Transport and retention of a conservative tracer in an isolated creek–marsh system

A study of tracer transport and retention in a small tidal creek and marsh system located in the southeastern US was conducted using a three-dimensional hydrodynamic model and data from a dye tracer release. The model simulated tidally driven flow, including inundation and drying out of the marshes and the dispersal of the dye tracer. Flow measurements in the tidal creek showed that the simulations appeared to generally duplicate the tidally driven flow into and out of the tidal creeks and marshes. The dye tracer experiment was conducted to test the hydrodynamic modelʹs ability to simulate dispersal of a point release of pollutants into the creek during an incoming tide. The simulations reproduced much of the experimental measurements, but bathymetric errors and lack of resolution of the smallest arms of the tidal creeks affected the ability to faithfully reproduce the initial peak in measured dye tracer concentrations at a sampling location far from the boundary. The lack of the smallest tidal creeks led to some trapping of water and dye in the marshes.
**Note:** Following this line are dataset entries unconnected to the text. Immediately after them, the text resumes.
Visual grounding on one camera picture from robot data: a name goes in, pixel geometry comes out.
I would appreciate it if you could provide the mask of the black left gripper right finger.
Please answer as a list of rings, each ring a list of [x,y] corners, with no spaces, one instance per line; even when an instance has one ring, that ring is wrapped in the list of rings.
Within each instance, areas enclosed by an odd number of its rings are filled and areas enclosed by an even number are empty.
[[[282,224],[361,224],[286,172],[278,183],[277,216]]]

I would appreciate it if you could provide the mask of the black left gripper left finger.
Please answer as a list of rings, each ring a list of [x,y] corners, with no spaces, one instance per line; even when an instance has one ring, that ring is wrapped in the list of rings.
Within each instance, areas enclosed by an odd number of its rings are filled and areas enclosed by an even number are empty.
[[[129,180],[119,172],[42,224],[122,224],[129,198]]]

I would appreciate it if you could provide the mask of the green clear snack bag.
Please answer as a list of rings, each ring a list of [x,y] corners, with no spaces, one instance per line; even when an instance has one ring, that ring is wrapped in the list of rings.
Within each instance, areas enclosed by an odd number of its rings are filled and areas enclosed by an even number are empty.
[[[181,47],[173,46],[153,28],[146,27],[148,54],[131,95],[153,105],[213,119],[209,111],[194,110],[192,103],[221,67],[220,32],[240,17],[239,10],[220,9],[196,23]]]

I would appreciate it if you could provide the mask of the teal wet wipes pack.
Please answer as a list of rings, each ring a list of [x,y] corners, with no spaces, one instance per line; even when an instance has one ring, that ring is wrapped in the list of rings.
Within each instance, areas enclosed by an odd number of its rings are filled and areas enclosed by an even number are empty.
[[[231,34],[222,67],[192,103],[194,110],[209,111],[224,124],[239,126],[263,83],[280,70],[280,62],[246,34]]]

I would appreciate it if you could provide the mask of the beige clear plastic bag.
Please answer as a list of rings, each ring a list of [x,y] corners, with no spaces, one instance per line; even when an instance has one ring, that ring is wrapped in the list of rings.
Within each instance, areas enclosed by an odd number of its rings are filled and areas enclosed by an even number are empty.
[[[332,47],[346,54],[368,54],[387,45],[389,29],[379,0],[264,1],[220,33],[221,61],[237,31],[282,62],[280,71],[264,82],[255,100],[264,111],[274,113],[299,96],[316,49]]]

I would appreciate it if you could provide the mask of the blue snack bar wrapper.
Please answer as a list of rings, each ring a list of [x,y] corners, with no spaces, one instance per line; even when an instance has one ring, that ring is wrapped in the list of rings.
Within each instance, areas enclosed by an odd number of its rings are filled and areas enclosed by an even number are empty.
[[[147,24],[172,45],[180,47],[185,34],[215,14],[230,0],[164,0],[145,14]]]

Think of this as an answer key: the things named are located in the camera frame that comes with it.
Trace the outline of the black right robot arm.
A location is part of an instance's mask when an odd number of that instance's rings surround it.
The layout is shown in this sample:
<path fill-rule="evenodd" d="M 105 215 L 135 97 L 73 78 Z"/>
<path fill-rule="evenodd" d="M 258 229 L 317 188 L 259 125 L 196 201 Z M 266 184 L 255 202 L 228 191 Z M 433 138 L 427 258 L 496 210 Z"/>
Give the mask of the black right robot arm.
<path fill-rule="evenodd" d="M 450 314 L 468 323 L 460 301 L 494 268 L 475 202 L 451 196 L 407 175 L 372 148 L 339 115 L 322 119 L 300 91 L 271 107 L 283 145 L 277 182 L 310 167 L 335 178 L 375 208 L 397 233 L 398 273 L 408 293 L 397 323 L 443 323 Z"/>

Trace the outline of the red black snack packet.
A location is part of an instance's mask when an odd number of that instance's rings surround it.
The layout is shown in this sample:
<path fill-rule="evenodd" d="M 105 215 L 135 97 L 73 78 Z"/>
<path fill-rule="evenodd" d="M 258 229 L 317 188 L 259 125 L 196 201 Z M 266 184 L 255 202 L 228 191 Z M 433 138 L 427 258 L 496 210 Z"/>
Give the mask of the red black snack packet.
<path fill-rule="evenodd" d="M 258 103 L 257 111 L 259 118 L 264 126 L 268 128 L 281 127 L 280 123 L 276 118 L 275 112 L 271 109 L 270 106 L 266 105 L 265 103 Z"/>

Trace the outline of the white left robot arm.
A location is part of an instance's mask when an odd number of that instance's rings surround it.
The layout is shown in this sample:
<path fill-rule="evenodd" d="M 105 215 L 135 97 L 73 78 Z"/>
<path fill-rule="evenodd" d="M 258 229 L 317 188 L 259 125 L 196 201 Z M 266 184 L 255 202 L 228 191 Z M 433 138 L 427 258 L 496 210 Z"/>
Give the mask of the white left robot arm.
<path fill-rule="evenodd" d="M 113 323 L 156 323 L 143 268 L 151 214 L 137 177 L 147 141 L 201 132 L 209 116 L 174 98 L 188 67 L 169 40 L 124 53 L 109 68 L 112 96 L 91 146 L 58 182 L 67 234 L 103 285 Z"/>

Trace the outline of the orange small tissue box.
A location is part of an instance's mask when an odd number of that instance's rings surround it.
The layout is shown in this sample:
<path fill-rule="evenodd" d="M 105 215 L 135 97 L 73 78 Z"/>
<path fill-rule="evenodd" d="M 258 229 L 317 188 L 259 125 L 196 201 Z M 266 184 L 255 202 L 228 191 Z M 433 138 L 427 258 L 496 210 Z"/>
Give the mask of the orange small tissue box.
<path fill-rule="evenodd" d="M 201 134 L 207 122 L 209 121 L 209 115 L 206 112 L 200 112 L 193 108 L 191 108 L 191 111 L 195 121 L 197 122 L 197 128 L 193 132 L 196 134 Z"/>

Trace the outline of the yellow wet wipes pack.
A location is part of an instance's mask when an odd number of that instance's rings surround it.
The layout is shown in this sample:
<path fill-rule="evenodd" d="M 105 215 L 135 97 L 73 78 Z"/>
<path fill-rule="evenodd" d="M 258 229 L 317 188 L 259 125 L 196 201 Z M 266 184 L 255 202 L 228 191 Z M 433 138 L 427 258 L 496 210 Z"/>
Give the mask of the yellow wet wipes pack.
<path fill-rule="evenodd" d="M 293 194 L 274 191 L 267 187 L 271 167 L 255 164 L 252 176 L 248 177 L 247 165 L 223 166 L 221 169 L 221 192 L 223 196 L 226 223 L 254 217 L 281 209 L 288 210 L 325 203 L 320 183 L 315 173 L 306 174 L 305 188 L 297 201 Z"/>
Two independent estimates of flushing time yielded values between 1.6 and 2.4 days. An uncertainty analysis indicates that model simulations are sensitive to variations in parameters such as water depth and marsh grass density. On the other hand, omission of the smallest tidal creeks in simulations may be partially offset by decreasing marsh grass density. Further improvements must rely on more accurate and detailed bathymetric data that resolves the smaller arms of the tidal creeks and includes quantitative information about the density and distribution of marsh grass.